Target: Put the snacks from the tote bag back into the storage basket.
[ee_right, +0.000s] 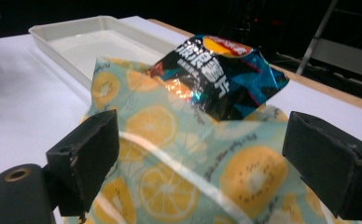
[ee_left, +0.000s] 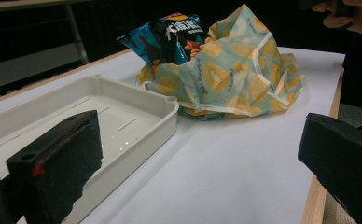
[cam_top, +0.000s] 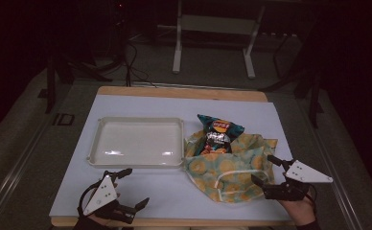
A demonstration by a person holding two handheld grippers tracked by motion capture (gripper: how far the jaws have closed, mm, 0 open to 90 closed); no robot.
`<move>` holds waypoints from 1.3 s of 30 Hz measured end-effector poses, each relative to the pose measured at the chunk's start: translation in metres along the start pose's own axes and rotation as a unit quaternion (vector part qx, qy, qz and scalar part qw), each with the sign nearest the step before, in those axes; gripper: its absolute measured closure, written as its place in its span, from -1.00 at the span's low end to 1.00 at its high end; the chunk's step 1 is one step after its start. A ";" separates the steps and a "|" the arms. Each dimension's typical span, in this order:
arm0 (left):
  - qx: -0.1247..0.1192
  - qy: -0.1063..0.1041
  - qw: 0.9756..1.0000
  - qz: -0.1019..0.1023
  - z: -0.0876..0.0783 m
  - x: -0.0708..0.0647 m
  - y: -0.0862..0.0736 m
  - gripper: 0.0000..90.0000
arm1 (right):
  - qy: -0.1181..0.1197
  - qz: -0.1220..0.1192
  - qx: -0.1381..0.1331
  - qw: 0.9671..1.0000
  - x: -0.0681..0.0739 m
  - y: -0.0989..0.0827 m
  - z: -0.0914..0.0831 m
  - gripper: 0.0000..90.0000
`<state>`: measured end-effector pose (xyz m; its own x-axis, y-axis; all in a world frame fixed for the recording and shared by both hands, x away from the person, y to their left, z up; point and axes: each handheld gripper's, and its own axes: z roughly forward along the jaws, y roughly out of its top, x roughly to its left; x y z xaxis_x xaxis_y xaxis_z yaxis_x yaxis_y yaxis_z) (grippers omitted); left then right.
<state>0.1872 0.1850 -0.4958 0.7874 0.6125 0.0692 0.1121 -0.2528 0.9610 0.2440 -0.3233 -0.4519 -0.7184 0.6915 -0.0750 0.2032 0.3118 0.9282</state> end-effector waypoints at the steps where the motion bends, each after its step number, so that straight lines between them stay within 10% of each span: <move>1: 0.000 0.000 1.000 0.000 0.000 0.000 0.000 -1.00 | 0.000 -0.001 -0.002 1.000 0.000 0.001 0.001 -0.76; 39: 0.002 -0.013 1.000 0.001 0.001 -0.001 0.000 -1.00 | -0.012 0.006 -0.039 0.999 -0.051 0.067 0.053 -0.50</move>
<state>0.1873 0.1837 -0.4958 0.8028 0.5928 0.0649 0.1121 -0.2569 0.9599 0.3296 -0.3035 -0.4051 -0.6996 0.7110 -0.0710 0.1593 0.2521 0.9545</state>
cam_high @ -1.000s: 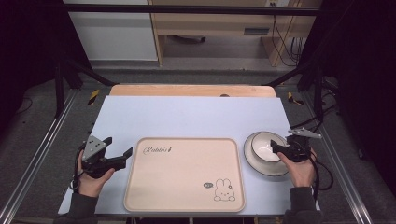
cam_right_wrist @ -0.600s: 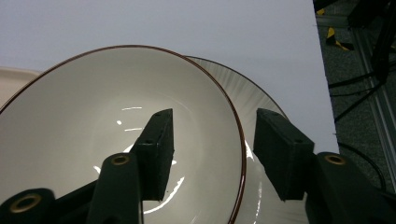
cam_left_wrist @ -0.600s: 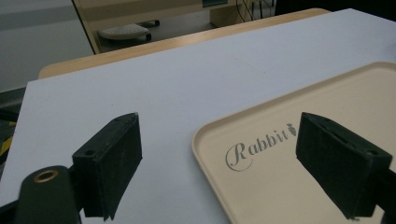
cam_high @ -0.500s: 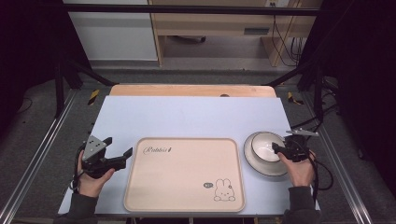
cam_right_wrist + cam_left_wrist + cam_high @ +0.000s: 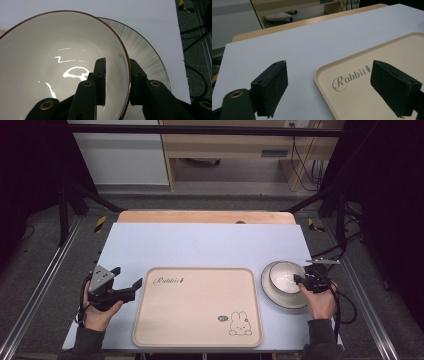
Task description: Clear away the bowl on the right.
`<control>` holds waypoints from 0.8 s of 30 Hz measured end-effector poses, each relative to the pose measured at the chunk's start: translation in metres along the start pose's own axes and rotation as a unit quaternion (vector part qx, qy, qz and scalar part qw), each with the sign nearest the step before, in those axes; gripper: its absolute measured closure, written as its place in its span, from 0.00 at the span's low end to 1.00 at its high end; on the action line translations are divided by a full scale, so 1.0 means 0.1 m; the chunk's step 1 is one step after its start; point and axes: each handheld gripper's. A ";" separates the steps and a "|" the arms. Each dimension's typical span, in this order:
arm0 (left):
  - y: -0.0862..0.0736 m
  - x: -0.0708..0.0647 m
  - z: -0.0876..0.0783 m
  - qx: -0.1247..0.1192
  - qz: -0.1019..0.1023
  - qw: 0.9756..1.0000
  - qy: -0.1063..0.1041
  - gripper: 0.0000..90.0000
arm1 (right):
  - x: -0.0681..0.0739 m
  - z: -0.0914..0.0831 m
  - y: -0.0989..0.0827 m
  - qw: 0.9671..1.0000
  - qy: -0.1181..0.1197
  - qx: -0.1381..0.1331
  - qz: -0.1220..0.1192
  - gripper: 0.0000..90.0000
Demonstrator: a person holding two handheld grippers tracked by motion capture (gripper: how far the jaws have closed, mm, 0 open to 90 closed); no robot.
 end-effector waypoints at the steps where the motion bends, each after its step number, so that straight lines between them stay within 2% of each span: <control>1: 0.00 0.00 0.00 0.000 0.000 1.000 0.000 0.15 | 0.01 0.00 0.00 1.000 -0.001 0.003 0.007 0.83; 4: 0.00 0.00 0.00 0.001 0.002 1.000 0.000 0.15 | 0.00 0.01 0.00 1.000 -0.004 0.009 0.008 0.85; 12: 0.00 0.00 0.00 0.001 0.002 1.000 0.000 0.15 | -0.03 0.01 0.01 0.999 -0.002 0.020 0.029 0.88; 13: 0.00 0.00 0.00 0.001 0.002 1.000 0.000 0.15 | -0.04 0.01 0.01 1.000 -0.001 0.019 0.025 0.88; 20: 0.00 0.00 0.00 0.002 0.002 1.000 0.000 0.15 | -0.05 0.01 0.02 0.999 0.002 0.023 0.042 0.90; 22: 0.00 0.00 0.01 0.002 0.002 1.000 0.001 0.15 | -0.05 0.00 0.03 0.998 0.003 0.028 0.054 0.90; 24: 0.00 -0.01 0.01 0.001 0.001 1.000 0.001 0.15 | -0.07 0.01 0.02 0.998 0.006 0.026 0.050 0.91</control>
Point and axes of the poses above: each handheld gripper's, and its own axes: z roughly forward along the jaws, y roughly out of its top, x roughly to its left, and after that the axes turned 15 degrees about -x, right-handed
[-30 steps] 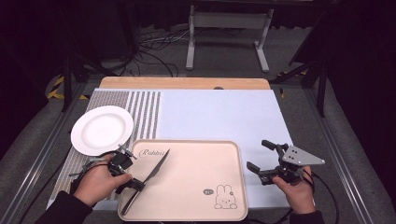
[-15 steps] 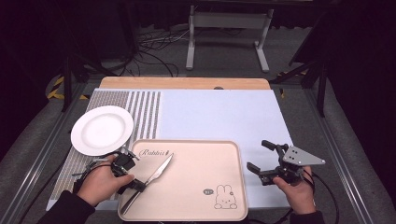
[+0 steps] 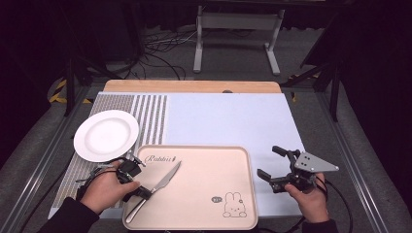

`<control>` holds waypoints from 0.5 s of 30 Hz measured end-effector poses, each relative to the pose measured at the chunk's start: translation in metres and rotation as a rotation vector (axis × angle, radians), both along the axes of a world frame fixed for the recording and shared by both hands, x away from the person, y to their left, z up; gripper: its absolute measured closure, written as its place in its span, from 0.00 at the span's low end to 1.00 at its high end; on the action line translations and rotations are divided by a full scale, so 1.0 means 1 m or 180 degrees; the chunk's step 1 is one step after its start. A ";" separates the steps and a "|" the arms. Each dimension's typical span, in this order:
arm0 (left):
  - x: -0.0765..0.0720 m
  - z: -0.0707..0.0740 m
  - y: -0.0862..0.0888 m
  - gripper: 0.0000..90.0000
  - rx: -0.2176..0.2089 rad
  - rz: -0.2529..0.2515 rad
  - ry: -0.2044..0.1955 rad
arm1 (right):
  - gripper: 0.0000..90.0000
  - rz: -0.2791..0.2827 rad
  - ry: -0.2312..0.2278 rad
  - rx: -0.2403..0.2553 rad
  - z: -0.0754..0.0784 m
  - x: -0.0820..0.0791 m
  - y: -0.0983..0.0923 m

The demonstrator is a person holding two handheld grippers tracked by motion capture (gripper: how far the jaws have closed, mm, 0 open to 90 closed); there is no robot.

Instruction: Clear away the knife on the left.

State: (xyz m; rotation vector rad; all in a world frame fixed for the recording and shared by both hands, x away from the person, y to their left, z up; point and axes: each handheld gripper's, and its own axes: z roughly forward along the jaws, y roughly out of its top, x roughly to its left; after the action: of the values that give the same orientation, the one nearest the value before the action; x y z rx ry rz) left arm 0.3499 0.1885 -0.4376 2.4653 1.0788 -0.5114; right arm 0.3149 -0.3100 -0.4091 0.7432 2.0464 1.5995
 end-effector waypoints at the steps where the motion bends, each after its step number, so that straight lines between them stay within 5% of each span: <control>1: 0.000 0.000 0.000 0.88 -0.0002 -0.0008 0.0003 | 0.03 0.0003 0.0001 0.0000 0.000 0.000 0.000; 5: -0.001 0.002 0.001 0.78 -0.0022 -0.0018 -0.0049 | 0.03 0.0006 0.0011 -0.0008 -0.001 0.000 0.000; 11: -0.003 0.007 -0.003 0.49 0.0077 -0.0109 -0.0201 | 0.03 0.0006 -0.0002 -0.0002 -0.001 0.001 0.001; 15: -0.005 0.011 -0.009 0.30 0.0159 -0.0239 -0.0547 | 0.03 0.0011 -0.0004 -0.0002 -0.001 0.001 0.001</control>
State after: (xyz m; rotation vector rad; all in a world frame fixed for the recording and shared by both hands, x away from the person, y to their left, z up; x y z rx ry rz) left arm 0.3449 0.1793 -0.4265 2.5476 0.9444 -0.2910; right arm 0.3155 -0.3091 -0.4101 0.7386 2.0481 1.6008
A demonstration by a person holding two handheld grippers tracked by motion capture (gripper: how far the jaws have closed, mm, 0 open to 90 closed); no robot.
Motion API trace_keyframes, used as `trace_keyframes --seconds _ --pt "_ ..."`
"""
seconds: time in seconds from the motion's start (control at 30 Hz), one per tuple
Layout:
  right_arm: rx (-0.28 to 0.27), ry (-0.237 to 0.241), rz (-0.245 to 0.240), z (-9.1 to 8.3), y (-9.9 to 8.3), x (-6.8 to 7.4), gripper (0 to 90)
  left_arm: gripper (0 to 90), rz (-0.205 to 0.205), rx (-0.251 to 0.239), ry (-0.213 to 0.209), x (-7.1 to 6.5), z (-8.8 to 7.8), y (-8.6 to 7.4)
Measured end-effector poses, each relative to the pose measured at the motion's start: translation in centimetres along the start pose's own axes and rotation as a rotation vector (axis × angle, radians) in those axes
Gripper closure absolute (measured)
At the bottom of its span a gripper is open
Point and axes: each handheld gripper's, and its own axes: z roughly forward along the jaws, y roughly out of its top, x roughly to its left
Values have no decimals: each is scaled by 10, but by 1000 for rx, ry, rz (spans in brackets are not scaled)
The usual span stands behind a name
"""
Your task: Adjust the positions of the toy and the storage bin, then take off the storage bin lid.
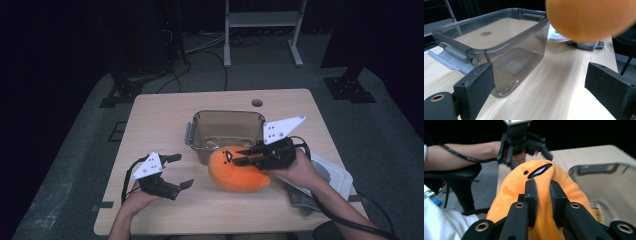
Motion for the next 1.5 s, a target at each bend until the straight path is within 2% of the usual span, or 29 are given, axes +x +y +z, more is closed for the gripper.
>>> trace_keyframes --seconds 0.17,0.3,0.57,1.0,1.5 --pt "10 -17 -15 -8 20 -16 789 78 -2 -1 -3 -1 1 -1" --pt "16 -23 -7 -10 31 -31 789 78 -1 4 -4 0 2 -2" --pt "21 -34 -3 -8 48 -53 788 78 -2 -1 -6 1 1 -2" --pt "47 -46 9 3 59 -78 787 78 6 0 -18 0 3 -1" --pt "57 -40 26 18 61 -103 785 78 10 0 -25 -1 3 0"
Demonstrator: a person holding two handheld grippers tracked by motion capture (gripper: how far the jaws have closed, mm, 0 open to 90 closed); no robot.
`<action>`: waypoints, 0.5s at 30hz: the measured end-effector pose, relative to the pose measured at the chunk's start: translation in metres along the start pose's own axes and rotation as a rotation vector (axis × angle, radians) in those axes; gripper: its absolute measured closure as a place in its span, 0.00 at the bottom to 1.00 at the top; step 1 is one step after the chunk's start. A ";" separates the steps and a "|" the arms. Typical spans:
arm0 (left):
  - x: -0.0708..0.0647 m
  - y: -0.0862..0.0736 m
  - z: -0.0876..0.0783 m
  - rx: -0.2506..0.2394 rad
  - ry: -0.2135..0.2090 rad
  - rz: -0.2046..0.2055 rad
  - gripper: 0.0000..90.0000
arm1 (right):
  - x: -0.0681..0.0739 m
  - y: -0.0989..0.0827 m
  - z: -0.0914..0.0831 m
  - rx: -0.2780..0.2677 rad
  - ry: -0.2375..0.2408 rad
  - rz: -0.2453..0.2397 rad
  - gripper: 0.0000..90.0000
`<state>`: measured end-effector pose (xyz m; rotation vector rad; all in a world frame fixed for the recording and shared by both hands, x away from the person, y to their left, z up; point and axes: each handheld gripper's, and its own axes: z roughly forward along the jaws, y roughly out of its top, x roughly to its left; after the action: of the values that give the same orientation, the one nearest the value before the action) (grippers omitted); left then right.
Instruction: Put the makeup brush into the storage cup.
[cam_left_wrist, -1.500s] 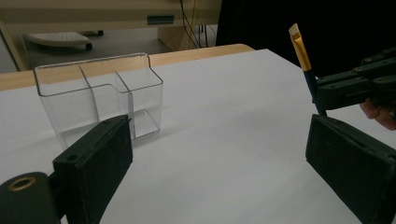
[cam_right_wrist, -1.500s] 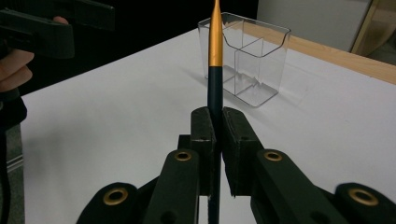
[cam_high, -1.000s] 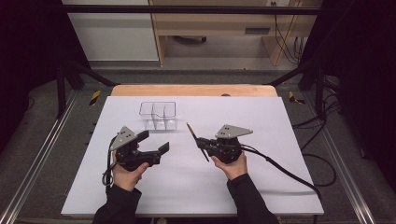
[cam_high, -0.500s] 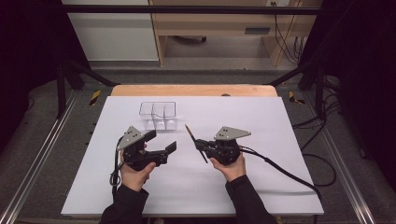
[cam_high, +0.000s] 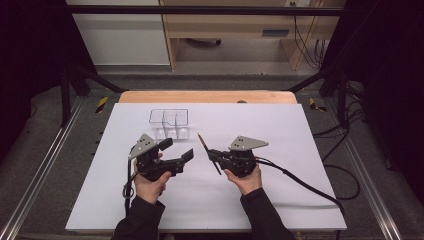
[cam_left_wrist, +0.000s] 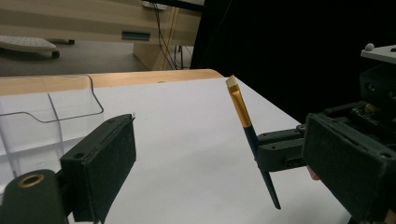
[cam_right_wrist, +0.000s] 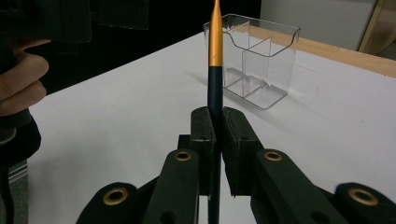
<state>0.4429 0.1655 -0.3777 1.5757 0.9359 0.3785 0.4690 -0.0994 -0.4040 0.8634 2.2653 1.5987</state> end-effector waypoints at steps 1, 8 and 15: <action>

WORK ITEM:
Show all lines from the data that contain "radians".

EXERCISE RESULT:
`<control>` holds waypoints from 0.5 s of 30 Hz measured end-effector poses, each relative to the pose measured at the chunk's start: translation in metres and rotation as a rotation vector (axis × angle, radians), both along the axes of a world frame fixed for the recording and shared by both hands, x away from the person, y to their left, z up; gripper: its absolute measured closure, written as its place in its span, from 0.00 at the span's low end to 1.00 at its high end; on the action line translations and rotations are divided by a full scale, so 1.0 means 1 m or 180 degrees; the chunk's step 1 is one step after its start. A ";" separates the steps and a "|" the arms. Each dimension's typical span, in this order:
Measured end-effector poses, each relative to the pose measured at the motion's start: translation in centimetres along the start pose's own axes and rotation as a rotation vector (axis × angle, radians) in those axes
`<action>`: waypoints, 0.5s at 30hz: the measured end-effector pose, relative to the pose measured at the chunk's start: translation in metres along the start pose's own axes and rotation as a rotation vector (axis × angle, radians) in those axes; gripper: its absolute measured closure as a place in its span, 0.00 at the bottom to 1.00 at the top; step 1 is one step after the chunk's start. A ";" separates the steps and a "|" the arms. Typical spans:

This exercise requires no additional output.